Petitfils, Jean-Christian, Le Saint Suaire de Turin : témoin de la Passion du Christ, Tallandier, 25/08/2022, 1 vol. (461 p.-16 pl.), 26€.
Y a-t-il quelque chose dans l’univers religieux qui suscite autant de débats, voire de polémiques que le Saint Suaire de Turin ? Force est de répondre par la négative.
Depuis cent ans, en effet, des dizaines d’études scientifiques n’ont cessé d’être réalisées sur le sujet. Avec pour conséquence, un dialogue rompu sinon quasiment inexistant entre scientifiques partisans de l’authenticité et ceux qui s’ingénient à démontrer le contraire. Surtout depuis l’analyse au carbone 14 de 1988 dont la manipulation assignant cette célèbre toile de lin à une datation médiévale est aujourd’hui unanimement contestée par nombre de spécialistes.
Ce que dit l'histoire
En lieu et place d’une querelle sur l’argumentaire des diverses théories n’engendrant que défiance ou dispute, l’heure n’est-elle donc pas propice à plus de retenue et d’approfondissement ? C’est la raison d’être de la réflexion de Jean-Christian Petitfils à travers son « enquête définitive » sur le Saint Suaire de Turin.
Réflexion, parce qu’objet d’une référence constante à la source évangélique – qui en constitue la matrice originelle et enquête définitive –, car l’auteur met à contribution tout son savoir-faire d’historien pour l’étayer. À commencer par les tout premiers éléments, – négligés voire occultés par la longue cohorte de détracteurs — qui, de l’ensevelissement de Jésus en l’an 33, jusqu’à la découverte du document d’Edesse au troisième siècle et la révélation de la pèlerine Égérie cent ans plus tard, représentent un solide terreau d’éléments.
Creusant ensuite la chronologie d’événements à partir d’un long chapitre sur « que dit l’histoire », l’auteur va tour à tour évoquer l’épisode de la translation de Constantinople, celui de la construction de la Sainte Chapelle par Saint Louis ainsi que les ostensions de Geoffroy de Charny.
Plus d’un millénaire et demi de péripéties, incluant un long temps de silence, jusqu’à ce que du Proche Orient, via Paris, le linceul ne s’installe définitivement en Europe, à Genève en 1453 puis à Turin vingt-trois ans plus tard, à la chapelle de Guarini où il demeure depuis. Cependant, si cette approche historique, aussi fouillée fût-elle, témoigne d’une continuité indiscutable propre à interpeller les sceptiques, elle n’en démontrait pas pour autant son caractère d’authenticité.

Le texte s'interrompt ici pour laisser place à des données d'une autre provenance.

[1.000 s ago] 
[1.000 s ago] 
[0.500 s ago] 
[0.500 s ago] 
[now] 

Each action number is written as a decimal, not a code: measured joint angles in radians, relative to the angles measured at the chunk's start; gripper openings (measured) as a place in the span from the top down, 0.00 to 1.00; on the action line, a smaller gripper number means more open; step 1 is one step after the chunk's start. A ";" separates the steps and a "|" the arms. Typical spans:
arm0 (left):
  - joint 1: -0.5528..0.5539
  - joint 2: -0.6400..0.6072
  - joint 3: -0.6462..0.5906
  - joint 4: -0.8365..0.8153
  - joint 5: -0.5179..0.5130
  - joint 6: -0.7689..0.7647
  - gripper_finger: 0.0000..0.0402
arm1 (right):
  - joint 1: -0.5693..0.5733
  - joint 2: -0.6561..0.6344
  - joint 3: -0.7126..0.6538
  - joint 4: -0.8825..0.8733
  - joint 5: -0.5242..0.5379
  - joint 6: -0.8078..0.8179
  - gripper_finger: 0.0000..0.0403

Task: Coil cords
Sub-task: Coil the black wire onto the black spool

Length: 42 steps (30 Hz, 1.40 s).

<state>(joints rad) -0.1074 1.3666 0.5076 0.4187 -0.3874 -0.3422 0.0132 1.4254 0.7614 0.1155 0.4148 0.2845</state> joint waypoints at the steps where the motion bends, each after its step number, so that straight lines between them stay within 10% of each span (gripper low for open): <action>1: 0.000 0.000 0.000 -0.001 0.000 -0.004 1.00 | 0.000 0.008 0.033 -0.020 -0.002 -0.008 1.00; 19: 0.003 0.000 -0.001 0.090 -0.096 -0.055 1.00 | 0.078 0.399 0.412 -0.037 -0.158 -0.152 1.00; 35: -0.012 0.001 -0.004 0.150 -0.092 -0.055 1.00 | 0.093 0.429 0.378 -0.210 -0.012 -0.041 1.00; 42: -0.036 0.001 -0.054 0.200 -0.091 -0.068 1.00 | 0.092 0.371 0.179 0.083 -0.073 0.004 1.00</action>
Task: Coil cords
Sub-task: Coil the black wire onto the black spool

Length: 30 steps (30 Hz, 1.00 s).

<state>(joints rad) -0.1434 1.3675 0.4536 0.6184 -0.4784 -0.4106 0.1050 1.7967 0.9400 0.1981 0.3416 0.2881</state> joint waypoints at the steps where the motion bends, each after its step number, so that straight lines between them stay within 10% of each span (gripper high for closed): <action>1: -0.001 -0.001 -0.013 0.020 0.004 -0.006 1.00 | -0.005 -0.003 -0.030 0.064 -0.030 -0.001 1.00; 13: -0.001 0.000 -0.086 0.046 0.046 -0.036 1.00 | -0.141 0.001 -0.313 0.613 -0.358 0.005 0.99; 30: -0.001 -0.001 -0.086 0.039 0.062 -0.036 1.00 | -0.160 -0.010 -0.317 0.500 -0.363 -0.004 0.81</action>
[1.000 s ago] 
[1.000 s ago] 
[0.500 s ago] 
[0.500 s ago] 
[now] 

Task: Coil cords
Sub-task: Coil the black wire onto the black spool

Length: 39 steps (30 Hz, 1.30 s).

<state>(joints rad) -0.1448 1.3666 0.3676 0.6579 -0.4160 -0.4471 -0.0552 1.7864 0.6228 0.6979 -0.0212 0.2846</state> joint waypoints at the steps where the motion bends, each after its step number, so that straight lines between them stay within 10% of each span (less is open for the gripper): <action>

Une nouvelle exploration scientifique
C’est à cette tâche que va s’atteler l’auteur dans une deuxième partie, dite « d’exploration scientifique », aussi technique qu’exhaustive. Une quête critique appelée à maintes hypothèses, dont l’origine fut la découverte d’inversion de l’image, qu’en fit un photographe amateur, le chevalier Secondo Pia en 1898.
Sur le linge jusqu’ici objet de dévotions, on ne distinguait presque rien, hormis quelques taches jaune paille et des plaques de sang rose. En permettant une lecture claire, saisissante de relief, la mise au jour de l’inversion de l’image par le procédé argentique s’avéra un phénomène stupéfiant, totalement imprévu qui suscita l’adhésion d’un grand nombre autant qu’elle stimula les controverses.

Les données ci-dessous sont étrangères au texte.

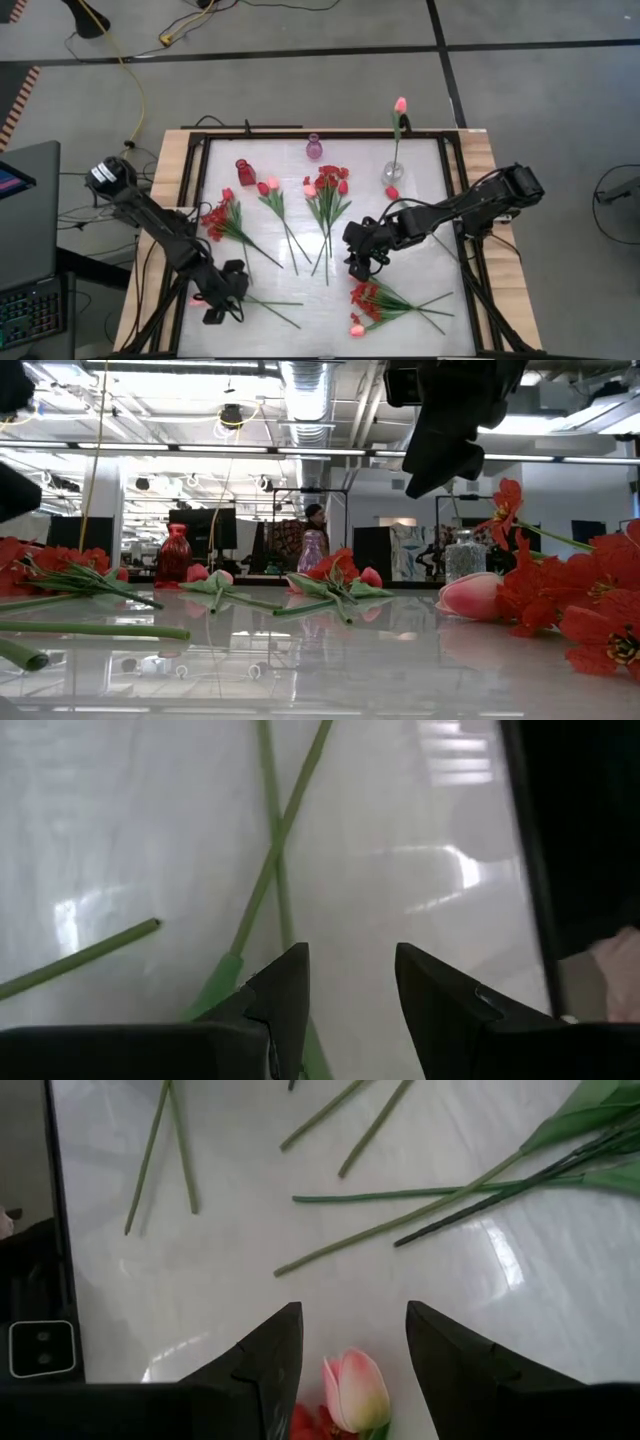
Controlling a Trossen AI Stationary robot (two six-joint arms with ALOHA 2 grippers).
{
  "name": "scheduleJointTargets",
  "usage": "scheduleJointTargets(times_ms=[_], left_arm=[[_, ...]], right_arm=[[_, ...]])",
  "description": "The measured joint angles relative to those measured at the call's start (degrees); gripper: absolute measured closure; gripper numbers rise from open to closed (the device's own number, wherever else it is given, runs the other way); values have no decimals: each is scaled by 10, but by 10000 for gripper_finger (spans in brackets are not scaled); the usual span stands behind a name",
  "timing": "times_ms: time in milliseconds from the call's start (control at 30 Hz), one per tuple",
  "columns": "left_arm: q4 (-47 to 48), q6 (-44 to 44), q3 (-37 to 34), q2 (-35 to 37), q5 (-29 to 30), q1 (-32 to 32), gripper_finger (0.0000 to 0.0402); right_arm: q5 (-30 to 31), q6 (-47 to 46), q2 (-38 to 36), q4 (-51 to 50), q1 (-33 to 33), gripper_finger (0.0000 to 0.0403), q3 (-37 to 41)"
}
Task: Sort flowers into vase by color
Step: Put the bottom left pink tulip into the transparent vase
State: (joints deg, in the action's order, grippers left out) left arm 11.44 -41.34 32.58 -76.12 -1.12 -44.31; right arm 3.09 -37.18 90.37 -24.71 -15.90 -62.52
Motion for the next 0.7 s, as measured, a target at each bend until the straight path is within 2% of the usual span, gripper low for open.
scheduleJointTargets(times_ms=[333,700], left_arm=[[-9,1,0,-56,5,0,265],[-9,3,0,-61,25,0,265]], right_arm=[[0,1,0,-1,-3,198,0],[0,1,0,-1,-2,198,0]])
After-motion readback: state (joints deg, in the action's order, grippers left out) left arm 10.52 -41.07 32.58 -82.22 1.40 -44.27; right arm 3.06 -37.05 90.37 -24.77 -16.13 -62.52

« Un flot de réactions irrationnelles, d’insinuations malveillantes de la part des positivistes et des rationalistes pour lesquels le Saint Suaire ne pouvait être, par définition, qu’un faux, forgé par quelque chrétien fanatique des temps obscurantistes », souligne J.C Petitfils.
Polémiques d’autant plus accentuées au gré des nombreuses avancées effectuées. Car, avec la naissance de la sindonologie — nouvelle branche de la science par l’étude croisée des données archéologiques, physiques et biochimiques —, que d’importants progrès avaient été réalisés. Qu’il s’agisse des découvertes en matière de pollens, dont treize d’entre eux émanant des zones proche-orientales recoupaient le passage du linceul de Jérusalem à Edesse puis Constantinople, Lirey, Chambéry et Turin ou de celle du tissage de lin datant du début de l’ère chrétienne et des acquis de la tridimensionnalité, combien d’avancées n’avaient-elles pas cautionné la véracité des faits ?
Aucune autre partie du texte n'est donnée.